The word struck deeper than he expected.

“You walked away from your wife like she was a bad investment,” she continued. “If that child is yours, Ethan, understand this...”

She leaned forward.

“You don’t get to claim him with money or lawyers. Not first.”

Ethan said nothing.

Across the city, Serena sat in her lawyer’s office, posture straight, voice steady.

“He obtained a copy of my son’s birth certificate,” she said. “Without my consent.”

Her lawyer frowned. “That’s concerning.”

“I want to lock everything down,” Serena said calmly. “School records. Medical files. Any loose ends.”

“We can file for additional protections,” the lawyer said. “But if he’s suspecting...”

“Suspecting isn’t proving,” Serena replied.

She stood, adjusting her coat.

“I won’t let him turn my child into leverage.”

That afternoon, Ethan watched from his car as Serena picked Leo up from school.

He didn’t approach. He didn’t follow.

He simply watched the way she bent down to listen to him, the way Leo leaned into her instinctively, safe and certain.

The boy laughed, and something inside Ethan twisted painfully. That laugh should have been familiar. He drove away before Serena noticed.

That night, Ethan finally opened the desk drawer. The DNA kit stared back at him. He closed it again.

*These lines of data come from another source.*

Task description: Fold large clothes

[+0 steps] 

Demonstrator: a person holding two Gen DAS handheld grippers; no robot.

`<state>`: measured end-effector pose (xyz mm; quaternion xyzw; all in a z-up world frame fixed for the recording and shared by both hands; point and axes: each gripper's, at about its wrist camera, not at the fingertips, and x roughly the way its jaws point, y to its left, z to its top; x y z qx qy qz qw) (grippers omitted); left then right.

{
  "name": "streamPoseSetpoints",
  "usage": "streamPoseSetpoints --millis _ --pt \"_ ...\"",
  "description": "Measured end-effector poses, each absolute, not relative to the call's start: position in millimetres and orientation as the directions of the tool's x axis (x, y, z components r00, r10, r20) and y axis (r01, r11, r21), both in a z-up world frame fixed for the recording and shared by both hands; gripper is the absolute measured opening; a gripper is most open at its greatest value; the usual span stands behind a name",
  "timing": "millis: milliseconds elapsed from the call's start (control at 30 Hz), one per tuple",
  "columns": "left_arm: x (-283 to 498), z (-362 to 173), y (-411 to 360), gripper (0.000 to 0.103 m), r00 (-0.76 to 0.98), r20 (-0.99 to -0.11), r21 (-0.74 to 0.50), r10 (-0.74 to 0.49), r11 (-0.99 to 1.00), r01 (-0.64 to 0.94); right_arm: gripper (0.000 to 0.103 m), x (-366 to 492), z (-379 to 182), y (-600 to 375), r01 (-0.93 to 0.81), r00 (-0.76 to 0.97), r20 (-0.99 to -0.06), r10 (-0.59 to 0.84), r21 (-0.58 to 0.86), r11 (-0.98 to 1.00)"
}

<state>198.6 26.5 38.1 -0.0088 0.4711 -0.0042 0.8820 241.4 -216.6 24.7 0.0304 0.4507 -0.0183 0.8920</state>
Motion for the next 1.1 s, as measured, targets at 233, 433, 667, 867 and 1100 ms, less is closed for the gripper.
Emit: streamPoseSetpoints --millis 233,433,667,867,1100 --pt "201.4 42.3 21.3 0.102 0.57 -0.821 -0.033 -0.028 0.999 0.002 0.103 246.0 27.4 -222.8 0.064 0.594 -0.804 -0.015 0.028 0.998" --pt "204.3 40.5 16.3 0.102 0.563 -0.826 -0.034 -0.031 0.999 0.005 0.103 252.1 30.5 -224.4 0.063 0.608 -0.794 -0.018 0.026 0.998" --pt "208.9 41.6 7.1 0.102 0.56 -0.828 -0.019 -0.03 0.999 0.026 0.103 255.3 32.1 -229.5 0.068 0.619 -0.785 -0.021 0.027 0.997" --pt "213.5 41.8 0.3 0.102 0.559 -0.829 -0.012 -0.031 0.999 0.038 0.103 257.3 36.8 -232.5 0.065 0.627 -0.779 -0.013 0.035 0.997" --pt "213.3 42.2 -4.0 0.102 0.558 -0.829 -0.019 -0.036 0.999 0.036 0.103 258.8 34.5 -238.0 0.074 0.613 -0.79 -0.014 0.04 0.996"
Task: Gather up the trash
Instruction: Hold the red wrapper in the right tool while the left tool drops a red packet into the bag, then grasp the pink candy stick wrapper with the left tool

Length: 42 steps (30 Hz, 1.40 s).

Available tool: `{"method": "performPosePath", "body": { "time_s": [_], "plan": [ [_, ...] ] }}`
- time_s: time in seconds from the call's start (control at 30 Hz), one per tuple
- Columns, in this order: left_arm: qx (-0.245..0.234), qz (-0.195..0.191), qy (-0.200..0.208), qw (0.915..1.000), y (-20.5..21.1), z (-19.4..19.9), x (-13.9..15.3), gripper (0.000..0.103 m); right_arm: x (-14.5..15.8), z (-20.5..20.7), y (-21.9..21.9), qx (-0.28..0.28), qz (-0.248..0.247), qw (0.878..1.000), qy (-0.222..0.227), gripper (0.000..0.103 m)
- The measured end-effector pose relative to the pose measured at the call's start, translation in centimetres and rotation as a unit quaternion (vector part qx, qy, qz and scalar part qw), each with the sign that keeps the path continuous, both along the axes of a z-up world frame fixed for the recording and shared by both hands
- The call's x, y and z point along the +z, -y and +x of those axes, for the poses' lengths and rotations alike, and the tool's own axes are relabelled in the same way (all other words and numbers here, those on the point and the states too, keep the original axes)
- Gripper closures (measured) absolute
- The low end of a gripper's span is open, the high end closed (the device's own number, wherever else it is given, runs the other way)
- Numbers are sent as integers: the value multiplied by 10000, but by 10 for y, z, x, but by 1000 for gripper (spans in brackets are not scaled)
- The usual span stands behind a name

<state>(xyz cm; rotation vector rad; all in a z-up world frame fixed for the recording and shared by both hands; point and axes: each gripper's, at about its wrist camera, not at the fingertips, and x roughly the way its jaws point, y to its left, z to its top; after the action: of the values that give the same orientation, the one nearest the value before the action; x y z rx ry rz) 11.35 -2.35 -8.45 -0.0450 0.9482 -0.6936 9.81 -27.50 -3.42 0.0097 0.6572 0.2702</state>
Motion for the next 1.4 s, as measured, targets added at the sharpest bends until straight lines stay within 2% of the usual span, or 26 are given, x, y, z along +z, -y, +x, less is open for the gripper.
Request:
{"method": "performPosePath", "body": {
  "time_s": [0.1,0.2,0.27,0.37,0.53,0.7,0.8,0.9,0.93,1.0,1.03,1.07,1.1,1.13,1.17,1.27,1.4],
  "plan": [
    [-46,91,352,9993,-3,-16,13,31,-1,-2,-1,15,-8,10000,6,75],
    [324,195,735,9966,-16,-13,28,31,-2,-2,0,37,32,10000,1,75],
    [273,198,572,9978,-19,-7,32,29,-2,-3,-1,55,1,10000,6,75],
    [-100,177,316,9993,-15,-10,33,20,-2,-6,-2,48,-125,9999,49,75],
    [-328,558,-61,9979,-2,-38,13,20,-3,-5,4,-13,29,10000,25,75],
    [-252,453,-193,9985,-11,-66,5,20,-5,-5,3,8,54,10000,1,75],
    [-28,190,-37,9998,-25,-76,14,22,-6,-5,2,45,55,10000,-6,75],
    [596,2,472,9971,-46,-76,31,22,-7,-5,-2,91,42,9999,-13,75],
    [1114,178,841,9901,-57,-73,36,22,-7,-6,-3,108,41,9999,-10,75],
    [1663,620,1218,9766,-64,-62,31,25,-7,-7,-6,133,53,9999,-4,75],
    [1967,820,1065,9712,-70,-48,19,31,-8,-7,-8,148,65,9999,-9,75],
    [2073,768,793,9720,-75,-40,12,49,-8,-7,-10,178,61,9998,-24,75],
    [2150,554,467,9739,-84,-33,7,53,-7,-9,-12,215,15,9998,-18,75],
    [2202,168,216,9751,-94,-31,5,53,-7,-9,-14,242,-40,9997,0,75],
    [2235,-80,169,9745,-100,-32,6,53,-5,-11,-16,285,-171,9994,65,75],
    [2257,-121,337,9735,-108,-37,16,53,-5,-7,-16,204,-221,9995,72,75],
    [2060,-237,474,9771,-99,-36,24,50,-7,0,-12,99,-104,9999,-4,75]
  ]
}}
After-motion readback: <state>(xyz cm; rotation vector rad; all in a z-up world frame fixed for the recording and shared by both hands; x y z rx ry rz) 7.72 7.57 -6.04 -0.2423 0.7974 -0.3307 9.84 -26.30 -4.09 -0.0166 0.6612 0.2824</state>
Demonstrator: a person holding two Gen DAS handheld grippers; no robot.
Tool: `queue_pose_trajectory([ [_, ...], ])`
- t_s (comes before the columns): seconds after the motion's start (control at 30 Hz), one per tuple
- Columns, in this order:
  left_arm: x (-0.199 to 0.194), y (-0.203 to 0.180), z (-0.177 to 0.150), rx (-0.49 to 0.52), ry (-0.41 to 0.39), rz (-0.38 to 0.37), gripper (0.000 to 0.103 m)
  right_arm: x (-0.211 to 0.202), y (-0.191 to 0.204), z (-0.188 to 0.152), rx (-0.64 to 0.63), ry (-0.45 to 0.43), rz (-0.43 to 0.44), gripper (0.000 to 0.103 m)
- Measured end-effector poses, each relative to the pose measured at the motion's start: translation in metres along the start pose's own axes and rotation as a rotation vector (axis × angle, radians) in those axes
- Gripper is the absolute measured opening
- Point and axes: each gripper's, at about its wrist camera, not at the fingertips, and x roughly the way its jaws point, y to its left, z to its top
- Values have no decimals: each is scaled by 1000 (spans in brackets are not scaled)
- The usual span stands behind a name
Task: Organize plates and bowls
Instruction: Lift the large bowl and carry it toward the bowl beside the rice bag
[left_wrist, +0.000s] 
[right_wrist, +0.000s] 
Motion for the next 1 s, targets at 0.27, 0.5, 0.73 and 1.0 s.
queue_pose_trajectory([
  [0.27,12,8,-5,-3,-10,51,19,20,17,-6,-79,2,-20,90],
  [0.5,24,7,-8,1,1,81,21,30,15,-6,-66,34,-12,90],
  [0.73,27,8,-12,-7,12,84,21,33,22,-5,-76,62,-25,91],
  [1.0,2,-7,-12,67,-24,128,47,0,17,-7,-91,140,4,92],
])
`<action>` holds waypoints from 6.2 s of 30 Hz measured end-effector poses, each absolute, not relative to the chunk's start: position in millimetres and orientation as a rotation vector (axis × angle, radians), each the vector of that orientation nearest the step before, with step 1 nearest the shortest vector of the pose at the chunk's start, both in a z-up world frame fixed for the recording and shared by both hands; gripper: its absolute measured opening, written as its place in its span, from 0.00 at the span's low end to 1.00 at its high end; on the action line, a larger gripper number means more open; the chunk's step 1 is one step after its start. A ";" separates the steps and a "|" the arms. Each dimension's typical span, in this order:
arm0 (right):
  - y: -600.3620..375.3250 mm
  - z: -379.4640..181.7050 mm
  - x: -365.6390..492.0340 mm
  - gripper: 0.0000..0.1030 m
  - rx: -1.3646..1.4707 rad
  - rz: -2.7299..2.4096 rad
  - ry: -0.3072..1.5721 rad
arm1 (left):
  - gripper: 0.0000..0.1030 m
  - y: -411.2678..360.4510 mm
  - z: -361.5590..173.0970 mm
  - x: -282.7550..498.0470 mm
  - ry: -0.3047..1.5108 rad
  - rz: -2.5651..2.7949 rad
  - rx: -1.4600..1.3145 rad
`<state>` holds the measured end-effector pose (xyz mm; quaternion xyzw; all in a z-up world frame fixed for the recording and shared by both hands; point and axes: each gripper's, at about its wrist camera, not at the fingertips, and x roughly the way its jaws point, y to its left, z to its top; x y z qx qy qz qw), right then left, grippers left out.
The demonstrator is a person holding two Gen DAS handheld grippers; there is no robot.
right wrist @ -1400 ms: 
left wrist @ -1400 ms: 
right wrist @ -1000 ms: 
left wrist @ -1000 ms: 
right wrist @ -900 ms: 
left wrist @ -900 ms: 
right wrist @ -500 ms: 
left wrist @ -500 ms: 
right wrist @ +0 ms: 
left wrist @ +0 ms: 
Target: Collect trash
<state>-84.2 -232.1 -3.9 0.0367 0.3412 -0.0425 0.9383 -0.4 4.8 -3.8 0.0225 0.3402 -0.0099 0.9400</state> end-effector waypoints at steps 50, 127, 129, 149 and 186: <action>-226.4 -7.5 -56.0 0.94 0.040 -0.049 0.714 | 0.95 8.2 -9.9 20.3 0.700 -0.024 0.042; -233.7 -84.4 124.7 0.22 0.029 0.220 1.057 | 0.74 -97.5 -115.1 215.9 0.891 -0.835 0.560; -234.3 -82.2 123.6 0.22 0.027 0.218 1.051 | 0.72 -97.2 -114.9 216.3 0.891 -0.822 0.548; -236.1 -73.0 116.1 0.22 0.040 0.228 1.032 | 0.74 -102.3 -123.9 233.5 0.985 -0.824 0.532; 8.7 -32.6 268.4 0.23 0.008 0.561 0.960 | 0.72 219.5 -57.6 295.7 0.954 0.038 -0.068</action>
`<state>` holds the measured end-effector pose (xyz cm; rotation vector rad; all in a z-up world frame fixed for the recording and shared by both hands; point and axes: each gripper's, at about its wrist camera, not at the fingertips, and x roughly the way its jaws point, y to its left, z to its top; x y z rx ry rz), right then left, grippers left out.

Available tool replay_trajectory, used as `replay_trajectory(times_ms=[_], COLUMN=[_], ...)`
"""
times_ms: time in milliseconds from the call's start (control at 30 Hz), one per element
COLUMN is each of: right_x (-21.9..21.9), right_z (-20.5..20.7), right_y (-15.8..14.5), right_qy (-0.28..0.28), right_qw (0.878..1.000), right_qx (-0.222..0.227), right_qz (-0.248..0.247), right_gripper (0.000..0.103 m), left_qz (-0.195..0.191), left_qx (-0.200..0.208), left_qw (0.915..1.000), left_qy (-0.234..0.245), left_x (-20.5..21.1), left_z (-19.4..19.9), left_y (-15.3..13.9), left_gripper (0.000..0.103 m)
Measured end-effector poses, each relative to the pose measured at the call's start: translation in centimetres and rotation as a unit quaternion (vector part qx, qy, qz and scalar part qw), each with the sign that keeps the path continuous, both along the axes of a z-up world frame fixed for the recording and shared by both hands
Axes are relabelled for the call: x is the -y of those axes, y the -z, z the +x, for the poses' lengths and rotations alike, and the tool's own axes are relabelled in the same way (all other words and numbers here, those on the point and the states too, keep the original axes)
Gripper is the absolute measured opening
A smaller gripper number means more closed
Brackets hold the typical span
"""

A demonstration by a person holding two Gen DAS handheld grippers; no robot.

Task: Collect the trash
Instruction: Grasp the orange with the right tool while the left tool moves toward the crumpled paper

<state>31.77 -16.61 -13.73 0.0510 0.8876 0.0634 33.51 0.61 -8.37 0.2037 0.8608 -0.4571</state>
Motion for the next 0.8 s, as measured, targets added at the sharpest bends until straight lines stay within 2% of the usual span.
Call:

Proof would give him rights but it would also give Serena reason to fight.

And for the first time, he didn’t want to win. He wanted… permission.

Serena sensed the shift.

Ethan backed off, no messages, no appearances, no pressure. That worried her more than pursuit ever could. Silence was strategy. And Ethan Blackwood was very good at strategy.

She stood in her kitchen late that night, staring at the city lights, phone in hand.

A message appeared.

I won’t cross your boundaries.

But I won’t pretend he doesn’t exist.

— Ethan

Her fingers tightened around the phone.

She typed slowly.

Then accept this:

You are not his father in practice, regardless of biology.
And you don’t get to change that by force.

The reply came almost immediately.

I won’t force anything.

She didn’t answer.

Later, as Serena tucked Leo into bed, he looked up at her thoughtfully.

“Mom,” he said, “why do grown-ups make things complicated?”

She smiled softly. “Because they’re afraid of getting hurt.”

“Are you afraid?” he asked.

She brushed his hair back gently.

“Not anymore,” she said.

And that was the truth.

In his penthouse, Ethan stood alone, city spread beneath him like a kingdom he suddenly didn’t want.

Power had always been his shield. But now, the only thing standing between him and the truth was restraint.

And restraint was a weakness he had never learned to master. The DNA kit remained unopened for now because some proof didn’t just change the future, It destroyed the past.